Below this sentence is a listing; return exactly its lines from the one with "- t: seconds" to the one with "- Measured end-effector", both kept, and nothing more.
--- Collected material ---
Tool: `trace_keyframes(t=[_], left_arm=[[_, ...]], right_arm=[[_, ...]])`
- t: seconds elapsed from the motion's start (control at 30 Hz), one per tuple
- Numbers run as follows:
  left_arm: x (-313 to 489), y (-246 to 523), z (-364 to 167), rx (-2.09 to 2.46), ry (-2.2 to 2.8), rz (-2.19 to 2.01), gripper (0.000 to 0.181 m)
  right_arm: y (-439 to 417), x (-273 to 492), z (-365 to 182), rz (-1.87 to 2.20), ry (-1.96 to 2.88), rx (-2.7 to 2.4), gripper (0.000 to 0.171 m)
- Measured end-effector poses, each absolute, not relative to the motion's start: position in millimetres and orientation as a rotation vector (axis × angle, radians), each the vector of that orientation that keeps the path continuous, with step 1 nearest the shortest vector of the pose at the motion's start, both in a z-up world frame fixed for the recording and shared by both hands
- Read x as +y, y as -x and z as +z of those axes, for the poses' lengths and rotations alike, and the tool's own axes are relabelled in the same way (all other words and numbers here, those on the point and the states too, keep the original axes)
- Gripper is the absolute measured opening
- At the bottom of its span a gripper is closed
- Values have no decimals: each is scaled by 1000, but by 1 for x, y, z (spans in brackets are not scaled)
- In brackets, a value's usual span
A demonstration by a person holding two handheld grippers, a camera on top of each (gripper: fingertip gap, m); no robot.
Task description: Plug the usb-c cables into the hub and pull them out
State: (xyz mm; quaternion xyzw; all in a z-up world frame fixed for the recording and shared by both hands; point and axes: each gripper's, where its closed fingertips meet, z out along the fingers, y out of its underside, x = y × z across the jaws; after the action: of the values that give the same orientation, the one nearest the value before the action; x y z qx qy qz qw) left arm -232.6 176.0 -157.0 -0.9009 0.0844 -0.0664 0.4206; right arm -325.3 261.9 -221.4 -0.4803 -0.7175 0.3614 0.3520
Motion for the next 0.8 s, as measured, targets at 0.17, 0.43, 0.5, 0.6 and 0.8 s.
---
**Answer area**.
- t: seconds elapsed from the motion's start (control at 30 Hz), one per tuple
- Numbers run as follows:
  left_arm: x (-313 to 489), y (-246 to 523), z (-364 to 167), rx (-2.09 to 2.46), ry (-2.2 to 2.8), rz (-2.19 to 2.01), gripper (0.000 to 0.181 m)
  right_arm: y (-439 to 417), x (-273 to 492), z (-365 to 182), rz (-1.87 to 2.20), ry (-1.96 to 2.88), rx (-2.7 to 2.4), gripper (0.000 to 0.171 m)
- Measured end-effector poses, each absolute, not relative to the motion's start: position in millimetres and orientation as a rotation vector (axis × angle, radians), each the vector of that orientation that keeps the path continuous, with step 1 nearest the shortest vector of the pose at the motion's start, both in a z-up world frame fixed for the recording and shared by both hands

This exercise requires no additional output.